» **Try it**
Set every entry down again exactly, omitting none.
=== Begin Enclosure ===
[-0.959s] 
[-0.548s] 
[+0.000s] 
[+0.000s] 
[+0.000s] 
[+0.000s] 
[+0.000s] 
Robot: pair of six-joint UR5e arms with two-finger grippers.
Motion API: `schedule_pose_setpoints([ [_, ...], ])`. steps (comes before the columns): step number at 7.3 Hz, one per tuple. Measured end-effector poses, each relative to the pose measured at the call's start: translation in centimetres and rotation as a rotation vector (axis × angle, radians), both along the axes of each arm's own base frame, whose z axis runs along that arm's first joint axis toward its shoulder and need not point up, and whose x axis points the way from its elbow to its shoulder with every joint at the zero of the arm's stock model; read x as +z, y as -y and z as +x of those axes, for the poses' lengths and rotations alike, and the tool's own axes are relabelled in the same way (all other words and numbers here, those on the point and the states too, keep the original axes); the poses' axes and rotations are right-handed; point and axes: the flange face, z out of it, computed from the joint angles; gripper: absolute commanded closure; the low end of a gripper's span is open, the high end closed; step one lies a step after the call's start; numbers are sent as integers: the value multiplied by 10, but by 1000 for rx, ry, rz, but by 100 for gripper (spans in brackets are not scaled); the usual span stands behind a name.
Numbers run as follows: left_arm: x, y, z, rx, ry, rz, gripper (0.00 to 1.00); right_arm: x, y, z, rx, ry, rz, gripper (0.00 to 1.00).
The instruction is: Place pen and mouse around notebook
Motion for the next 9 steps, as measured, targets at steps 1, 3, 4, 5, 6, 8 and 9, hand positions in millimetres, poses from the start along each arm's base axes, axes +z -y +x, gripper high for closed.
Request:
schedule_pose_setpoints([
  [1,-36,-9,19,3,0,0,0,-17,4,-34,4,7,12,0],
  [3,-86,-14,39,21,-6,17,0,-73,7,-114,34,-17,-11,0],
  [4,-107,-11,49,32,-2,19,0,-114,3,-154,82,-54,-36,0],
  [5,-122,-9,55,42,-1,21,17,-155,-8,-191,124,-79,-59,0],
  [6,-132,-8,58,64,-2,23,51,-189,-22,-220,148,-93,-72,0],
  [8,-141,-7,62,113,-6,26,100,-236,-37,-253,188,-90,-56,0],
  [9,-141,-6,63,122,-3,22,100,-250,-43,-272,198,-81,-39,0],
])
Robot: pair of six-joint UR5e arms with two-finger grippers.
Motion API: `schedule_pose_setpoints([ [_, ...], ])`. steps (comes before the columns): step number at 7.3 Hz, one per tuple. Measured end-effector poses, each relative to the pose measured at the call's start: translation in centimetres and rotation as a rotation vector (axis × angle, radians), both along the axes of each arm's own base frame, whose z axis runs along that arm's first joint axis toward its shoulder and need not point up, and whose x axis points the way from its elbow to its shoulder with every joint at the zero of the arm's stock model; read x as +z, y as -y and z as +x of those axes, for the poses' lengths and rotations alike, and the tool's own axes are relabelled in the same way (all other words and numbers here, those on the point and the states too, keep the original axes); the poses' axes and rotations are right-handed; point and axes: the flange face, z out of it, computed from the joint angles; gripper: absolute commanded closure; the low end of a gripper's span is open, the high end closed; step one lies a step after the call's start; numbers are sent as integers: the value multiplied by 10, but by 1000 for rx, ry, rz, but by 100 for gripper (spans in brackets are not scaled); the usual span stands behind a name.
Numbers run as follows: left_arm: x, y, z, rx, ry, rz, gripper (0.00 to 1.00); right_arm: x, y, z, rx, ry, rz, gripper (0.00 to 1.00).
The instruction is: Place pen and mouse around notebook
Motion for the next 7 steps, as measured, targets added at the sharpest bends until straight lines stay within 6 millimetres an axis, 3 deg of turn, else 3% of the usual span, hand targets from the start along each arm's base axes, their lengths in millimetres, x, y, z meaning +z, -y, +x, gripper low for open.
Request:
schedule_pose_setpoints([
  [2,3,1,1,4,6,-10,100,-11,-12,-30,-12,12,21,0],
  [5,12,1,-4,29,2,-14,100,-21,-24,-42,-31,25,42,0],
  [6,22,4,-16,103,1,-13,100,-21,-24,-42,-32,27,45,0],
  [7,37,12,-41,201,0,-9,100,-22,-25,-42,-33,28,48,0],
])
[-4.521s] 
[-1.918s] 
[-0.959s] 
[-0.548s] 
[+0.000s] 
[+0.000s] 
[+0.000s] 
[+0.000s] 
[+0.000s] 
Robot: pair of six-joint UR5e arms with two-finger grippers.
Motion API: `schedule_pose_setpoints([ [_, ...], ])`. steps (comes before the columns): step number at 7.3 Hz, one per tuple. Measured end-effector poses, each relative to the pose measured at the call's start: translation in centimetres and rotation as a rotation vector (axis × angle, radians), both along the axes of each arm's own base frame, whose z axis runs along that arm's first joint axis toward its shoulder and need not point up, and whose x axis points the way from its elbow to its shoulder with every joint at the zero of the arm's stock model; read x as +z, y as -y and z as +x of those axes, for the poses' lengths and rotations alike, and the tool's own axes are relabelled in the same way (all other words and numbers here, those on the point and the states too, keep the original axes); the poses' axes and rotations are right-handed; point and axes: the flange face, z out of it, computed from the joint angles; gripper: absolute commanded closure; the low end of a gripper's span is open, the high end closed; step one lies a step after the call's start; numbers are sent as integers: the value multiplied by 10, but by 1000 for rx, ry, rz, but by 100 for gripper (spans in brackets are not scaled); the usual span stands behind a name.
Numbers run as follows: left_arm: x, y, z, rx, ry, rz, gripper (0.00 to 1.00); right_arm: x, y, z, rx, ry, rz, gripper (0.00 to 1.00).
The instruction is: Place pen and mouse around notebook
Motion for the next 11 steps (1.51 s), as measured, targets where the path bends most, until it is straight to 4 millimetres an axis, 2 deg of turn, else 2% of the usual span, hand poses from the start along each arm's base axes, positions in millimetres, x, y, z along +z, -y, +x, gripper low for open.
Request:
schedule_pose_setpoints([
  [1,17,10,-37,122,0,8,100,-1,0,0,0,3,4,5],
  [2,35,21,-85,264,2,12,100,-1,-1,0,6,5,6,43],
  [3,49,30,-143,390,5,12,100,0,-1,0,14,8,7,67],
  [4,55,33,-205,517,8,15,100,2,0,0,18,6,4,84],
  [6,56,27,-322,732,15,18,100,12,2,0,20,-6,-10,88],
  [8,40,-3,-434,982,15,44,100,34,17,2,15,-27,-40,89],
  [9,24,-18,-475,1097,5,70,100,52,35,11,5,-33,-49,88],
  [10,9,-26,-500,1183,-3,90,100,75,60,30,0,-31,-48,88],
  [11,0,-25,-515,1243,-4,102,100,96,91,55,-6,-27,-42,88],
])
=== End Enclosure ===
» **Solution**
[-0.959s] 
[-0.548s] 
[+0.000s] 
[+0.000s] 
[+0.000s] 
[+0.000s] 
[+0.000s] 
Robot: pair of six-joint UR5e arms with two-finger grippers.
Motion API: `schedule_pose_setpoints([ [_, ...], ])`. steps (comes before the columns): step number at 7.3 Hz, one per tuple. Measured end-effector poses, each relative to the pose measured at the call's start: translation in centimetres and rotation as a rotation vector (axis × angle, radians), both along the axes of each arm's own base frame, whose z axis runs along that arm's first joint axis toward its shoulder and need not point up, and whose x axis points the way from its elbow to its shoulder with every joint at the zero of the arm's stock model; read x as +z, y as -y and z as +x of those axes, for the poses' lengths and rotations alike, and the tool's own axes are relabelled in the same way (all other words and numbers here, those on the point and the states too, keep the original axes); the poses' axes and rotations are right-handed; point and axes: the flange face, z out of it, computed from the joint angles; gripper: absolute commanded closure; the low end of a gripper's span is open, the high end closed; step one lies a step after the call's start; numbers are sent as integers: the value multiplied by 10, but by 1000 for rx, ry, rz, but by 100 for gripper (spans in brackets are not scaled); the usual span stands behind a name.
Numbers run as follows: left_arm: x, y, z, rx, ry, rz, gripper (0.00 to 1.00); right_arm: x, y, z, rx, ry, rz, gripper (0.00 to 1.00).
The instruction is: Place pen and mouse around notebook
Motion for the next 9 steps, as measured, targets at steps 1, 3, 4, 5, 6, 8 and 9, hand positions in millimetres, poses from the start along each arm's base axes, axes +z -y +x, gripper high for closed.
Request:
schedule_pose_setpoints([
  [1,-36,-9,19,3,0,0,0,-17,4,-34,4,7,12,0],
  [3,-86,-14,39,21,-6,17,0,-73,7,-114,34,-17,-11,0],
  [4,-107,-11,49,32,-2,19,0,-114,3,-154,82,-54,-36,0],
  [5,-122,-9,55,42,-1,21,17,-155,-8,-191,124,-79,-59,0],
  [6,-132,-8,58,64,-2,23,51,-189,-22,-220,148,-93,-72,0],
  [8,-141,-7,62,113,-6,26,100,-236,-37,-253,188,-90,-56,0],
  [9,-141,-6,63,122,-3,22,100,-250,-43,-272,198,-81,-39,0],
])
Robot: pair of six-joint UR5e arms with two-finger grippers.
Motion API: `schedule_pose_setpoints([ [_, ...], ])`. steps (comes before the columns): step number at 7.3 Hz, one per tuple. Measured end-effector poses, each relative to the pose measured at the call's start: translation in centimetres and rotation as a rotation vector (axis × angle, radians), both along the axes of each arm's own base frame, whose z axis runs along that arm's first joint axis toward its shoulder and need not point up, and whose x axis points the way from its elbow to its shoulder with every joint at the zero of the arm's stock model; read x as +z, y as -y and z as +x of those axes, for the poses' lengths and rotations alike, and the tool's own axes are relabelled in the same way (all other words and numbers here, those on the point and the states too, keep the original axes); the poses' axes and rotations are right-handed; point and axes: the flange face, z out of it, computed from the joint angles; gripper: absolute commanded closure; the low end of a gripper's span is open, the high end closed; step one lies a step after the call's start; numbers are sent as integers: the value multiplied by 10, but by 1000 for rx, ry, rz, but by 100 for gripper (spans in brackets are not scaled); the usual span stands behind a name.
Numbers run as follows: left_arm: x, y, z, rx, ry, rz, gripper (0.00 to 1.00); right_arm: x, y, z, rx, ry, rz, gripper (0.00 to 1.00).
The instruction is: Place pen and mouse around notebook
Motion for the next 7 steps, as measured, targets added at the sharpest bends until straight lines stay within 6 millimetres an axis, 3 deg of turn, else 3% of the usual span, hand targets from the start along each arm's base axes, their lengths in millimetres, x, y, z meaning +z, -y, +x, gripper low for open.
Request:
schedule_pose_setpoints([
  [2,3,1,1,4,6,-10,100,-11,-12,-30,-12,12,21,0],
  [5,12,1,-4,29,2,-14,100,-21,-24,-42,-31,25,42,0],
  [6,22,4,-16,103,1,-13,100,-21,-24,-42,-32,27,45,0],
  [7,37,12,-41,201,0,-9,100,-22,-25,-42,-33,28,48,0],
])
[-4.521s] 
[-1.918s] 
[-0.959s] 
[-0.548s] 
[+0.000s] 
[+0.000s] 
[+0.000s] 
[+0.000s] 
[+0.000s] 
Robot: pair of six-joint UR5e arms with two-finger grippers.
Motion API: `schedule_pose_setpoints([ [_, ...], ])`. steps (comes before the columns): step number at 7.3 Hz, one per tuple. Measured end-effector poses, each relative to the pose measured at the call's start: translation in centimetres and rotation as a rotation vector (axis × angle, radians), both along the axes of each arm's own base frame, whose z axis runs along that arm's first joint axis toward its shoulder and need not point up, and whose x axis points the way from its elbow to its shoulder with every joint at the zero of the arm's stock model; read x as +z, y as -y and z as +x of those axes, for the poses' lengths and rotations alike, and the tool's own axes are relabelled in the same way (all other words and numbers here, those on the point and the states too, keep the original axes); the poses' axes and rotations are right-handed; point and axes: the flange face, z out of it, computed from the joint angles; gripper: absolute commanded closure; the low end of a gripper's span is open, the high end closed; step one lies a step after the call's start; numbers are sent as integers: the value multiplied by 10, but by 1000 for rx, ry, rz, but by 100 for gripper (spans in brackets are not scaled); the usual span stands behind a name.
Numbers run as follows: left_arm: x, y, z, rx, ry, rz, gripper (0.00 to 1.00); right_arm: x, y, z, rx, ry, rz, gripper (0.00 to 1.00).
The instruction is: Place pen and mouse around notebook
Motion for the next 11 steps (1.51 s), as measured, targets where the path bends most, until it is straight to 4 millimetres an axis, 2 deg of turn, else 2% of the usual span, hand poses from the start along each arm's base axes, positions in millimetres, x, y, z along +z, -y, +x, gripper low for open.
Request:
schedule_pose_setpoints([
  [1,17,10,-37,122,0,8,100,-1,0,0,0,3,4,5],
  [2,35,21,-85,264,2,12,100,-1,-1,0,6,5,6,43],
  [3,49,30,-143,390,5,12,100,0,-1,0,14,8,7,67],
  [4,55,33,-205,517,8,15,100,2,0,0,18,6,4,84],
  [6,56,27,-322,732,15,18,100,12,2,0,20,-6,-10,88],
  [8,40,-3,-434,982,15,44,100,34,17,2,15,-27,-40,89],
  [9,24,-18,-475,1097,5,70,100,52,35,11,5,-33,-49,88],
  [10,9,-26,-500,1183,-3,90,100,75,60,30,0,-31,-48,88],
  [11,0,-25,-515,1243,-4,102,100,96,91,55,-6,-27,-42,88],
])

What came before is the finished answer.